[Listed records — start]

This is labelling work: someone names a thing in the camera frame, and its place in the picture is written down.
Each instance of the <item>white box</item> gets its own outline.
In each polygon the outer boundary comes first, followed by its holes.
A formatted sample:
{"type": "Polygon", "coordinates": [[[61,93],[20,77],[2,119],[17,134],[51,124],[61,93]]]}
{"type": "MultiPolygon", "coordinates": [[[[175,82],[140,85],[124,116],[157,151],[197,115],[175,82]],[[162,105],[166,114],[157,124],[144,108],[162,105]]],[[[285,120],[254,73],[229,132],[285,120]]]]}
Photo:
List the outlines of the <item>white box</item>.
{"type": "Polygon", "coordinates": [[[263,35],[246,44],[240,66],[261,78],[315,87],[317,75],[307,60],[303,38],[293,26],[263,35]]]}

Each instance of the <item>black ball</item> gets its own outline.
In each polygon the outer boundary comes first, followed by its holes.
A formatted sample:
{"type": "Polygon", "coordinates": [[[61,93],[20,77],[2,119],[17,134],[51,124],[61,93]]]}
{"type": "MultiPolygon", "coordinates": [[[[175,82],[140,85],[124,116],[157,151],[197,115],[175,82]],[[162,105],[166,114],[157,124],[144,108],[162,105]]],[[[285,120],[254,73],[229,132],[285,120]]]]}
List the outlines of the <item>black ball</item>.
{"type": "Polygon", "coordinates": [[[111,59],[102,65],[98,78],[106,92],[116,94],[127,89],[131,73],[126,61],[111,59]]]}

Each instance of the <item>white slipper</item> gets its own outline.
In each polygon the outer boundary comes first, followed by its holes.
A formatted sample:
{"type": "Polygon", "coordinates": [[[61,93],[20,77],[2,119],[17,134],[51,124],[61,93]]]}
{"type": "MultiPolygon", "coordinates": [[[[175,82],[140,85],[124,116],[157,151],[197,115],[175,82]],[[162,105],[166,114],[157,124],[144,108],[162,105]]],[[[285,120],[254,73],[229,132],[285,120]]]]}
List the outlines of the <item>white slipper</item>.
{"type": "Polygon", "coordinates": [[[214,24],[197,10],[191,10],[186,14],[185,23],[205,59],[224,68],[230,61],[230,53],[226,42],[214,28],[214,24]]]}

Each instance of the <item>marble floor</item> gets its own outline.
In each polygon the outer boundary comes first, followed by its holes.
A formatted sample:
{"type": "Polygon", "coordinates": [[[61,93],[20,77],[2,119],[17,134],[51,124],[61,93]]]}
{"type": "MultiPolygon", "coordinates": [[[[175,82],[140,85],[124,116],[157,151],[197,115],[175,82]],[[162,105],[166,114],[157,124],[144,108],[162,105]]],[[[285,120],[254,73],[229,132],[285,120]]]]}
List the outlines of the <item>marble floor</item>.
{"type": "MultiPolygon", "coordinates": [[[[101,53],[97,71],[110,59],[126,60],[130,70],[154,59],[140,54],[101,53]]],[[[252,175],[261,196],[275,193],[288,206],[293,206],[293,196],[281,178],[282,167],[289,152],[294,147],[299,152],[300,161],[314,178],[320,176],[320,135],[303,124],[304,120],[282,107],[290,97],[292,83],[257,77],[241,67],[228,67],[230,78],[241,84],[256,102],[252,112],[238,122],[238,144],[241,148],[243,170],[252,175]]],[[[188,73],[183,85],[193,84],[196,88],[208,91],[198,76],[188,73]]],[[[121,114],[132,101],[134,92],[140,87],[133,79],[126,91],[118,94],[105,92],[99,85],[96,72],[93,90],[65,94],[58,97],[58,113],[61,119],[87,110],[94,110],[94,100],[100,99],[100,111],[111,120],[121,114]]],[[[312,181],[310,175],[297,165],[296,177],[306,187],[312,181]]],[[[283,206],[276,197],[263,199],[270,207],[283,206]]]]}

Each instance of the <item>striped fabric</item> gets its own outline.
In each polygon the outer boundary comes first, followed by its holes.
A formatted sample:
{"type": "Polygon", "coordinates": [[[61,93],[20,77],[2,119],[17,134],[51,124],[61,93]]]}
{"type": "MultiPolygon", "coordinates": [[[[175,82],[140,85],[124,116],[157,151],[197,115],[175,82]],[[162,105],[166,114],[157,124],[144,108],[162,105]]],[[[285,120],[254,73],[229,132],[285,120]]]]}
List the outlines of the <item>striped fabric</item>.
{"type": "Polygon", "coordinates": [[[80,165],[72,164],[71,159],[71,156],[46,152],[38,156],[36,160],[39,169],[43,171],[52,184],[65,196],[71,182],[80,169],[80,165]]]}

[Listed records — finish]

→ Assignment: Check the listing for the word "gets". Show each line that has it.

→ Exercise answer:
Each instance of the <item>white box</item> gets its own outline.
Each instance of the <item>black ball</item> gets its own outline.
Each instance of the <item>white slipper</item> gets its own outline.
Each instance of the <item>marble floor</item> gets its own outline.
Each instance of the <item>striped fabric</item> gets its own outline.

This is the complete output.